Callar.
Muy bien. Que buen callar se paga con otro. Éste calla, porque aquél calle y todos dicen callar y callemos.
Pasaron á una botica, cuyo letrero decía:
Aquí se vende una quinta esencia de salud.
¡Gran cosa!, dijo Critilo.
Quiso saber qué era y dijéronle que la saliva del enemigo.
Ésa, dijo Andrenio, llámola yo quinta esencia del veneno, más letal que el de los basiliscos. Más quisiera que me escupiera un sapo, que me picara un escorpión, que me mordiese una víbora. ¿Saliva del enemigo? ¿Quién tal oyó? ¡Si dijera del amigo fiel y verdadero! Ésa sí que es remedio único de males.

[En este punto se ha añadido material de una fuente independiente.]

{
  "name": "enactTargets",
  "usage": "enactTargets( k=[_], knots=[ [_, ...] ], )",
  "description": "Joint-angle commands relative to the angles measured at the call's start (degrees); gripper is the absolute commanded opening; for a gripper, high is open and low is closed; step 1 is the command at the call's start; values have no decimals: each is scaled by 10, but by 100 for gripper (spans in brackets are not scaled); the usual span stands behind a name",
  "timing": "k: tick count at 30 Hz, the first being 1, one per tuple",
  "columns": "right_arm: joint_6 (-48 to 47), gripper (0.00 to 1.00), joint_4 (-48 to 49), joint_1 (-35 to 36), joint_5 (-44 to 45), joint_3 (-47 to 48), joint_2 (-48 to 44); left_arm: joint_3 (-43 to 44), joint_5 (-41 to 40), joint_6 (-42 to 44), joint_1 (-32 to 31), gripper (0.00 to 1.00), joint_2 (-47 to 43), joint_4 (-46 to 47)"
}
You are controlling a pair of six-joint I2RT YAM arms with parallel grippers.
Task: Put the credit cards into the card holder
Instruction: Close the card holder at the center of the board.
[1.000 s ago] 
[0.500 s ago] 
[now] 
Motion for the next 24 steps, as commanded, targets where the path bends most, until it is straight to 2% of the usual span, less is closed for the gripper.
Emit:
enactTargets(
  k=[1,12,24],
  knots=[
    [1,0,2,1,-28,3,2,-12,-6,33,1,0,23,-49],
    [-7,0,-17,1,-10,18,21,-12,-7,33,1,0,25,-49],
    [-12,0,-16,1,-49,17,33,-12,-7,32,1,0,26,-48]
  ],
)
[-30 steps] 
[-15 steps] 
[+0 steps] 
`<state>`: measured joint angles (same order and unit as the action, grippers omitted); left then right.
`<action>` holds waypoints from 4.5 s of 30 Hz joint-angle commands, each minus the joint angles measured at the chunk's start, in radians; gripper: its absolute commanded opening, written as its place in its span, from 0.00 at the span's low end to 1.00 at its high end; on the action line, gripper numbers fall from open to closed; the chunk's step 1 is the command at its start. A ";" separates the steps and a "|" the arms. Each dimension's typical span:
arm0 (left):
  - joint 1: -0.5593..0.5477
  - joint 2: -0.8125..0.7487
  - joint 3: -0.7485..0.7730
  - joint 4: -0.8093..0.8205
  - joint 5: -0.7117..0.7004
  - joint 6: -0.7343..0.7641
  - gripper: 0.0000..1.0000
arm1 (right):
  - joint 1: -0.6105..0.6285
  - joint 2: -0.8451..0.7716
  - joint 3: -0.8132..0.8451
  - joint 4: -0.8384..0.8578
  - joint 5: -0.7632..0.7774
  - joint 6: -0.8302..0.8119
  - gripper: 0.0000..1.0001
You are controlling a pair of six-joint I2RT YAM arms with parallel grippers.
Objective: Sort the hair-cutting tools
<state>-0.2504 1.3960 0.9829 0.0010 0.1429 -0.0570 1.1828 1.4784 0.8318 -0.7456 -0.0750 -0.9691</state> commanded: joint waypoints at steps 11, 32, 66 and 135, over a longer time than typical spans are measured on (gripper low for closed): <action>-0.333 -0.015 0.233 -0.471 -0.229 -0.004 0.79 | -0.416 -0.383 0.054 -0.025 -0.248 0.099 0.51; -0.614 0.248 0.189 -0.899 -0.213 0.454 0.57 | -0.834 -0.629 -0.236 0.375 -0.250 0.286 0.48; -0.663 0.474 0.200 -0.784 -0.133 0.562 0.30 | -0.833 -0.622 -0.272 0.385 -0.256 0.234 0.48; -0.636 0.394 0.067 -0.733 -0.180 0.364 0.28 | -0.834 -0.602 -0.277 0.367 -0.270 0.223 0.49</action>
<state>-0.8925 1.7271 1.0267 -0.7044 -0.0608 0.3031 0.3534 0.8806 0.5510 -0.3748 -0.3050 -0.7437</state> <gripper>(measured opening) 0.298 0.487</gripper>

¡Eh!, que no lo entendéis, dijo Egenio. Harto más mal hace la lisonja de los amigos, aquella pasión con que todo lo hacen bueno, aquel afecto con que todo lo disimulan, hasta dar con un amigo enfermo en sus culpas, en la sepultura de su perdición. Creedme que el varón sabio más se aprovecha del licor amargo del enemigo bien alambicado, pues con él saca las manchas de su honra y los borrones de su fama. Aquel temor de que no lo sepan los émulos, que no se huelguen, hace á muchos contenerse á la raya de la razón.
Llamáronlos de otra tienda á gran prisa, que se acababa la mercancía y era verdad, porque era la ocasión. Y pidiendo el valor, dijeron:
Ahora va de balde; pero después no se hallará un solo cabello por un ojo de la cara y menos la que más importa.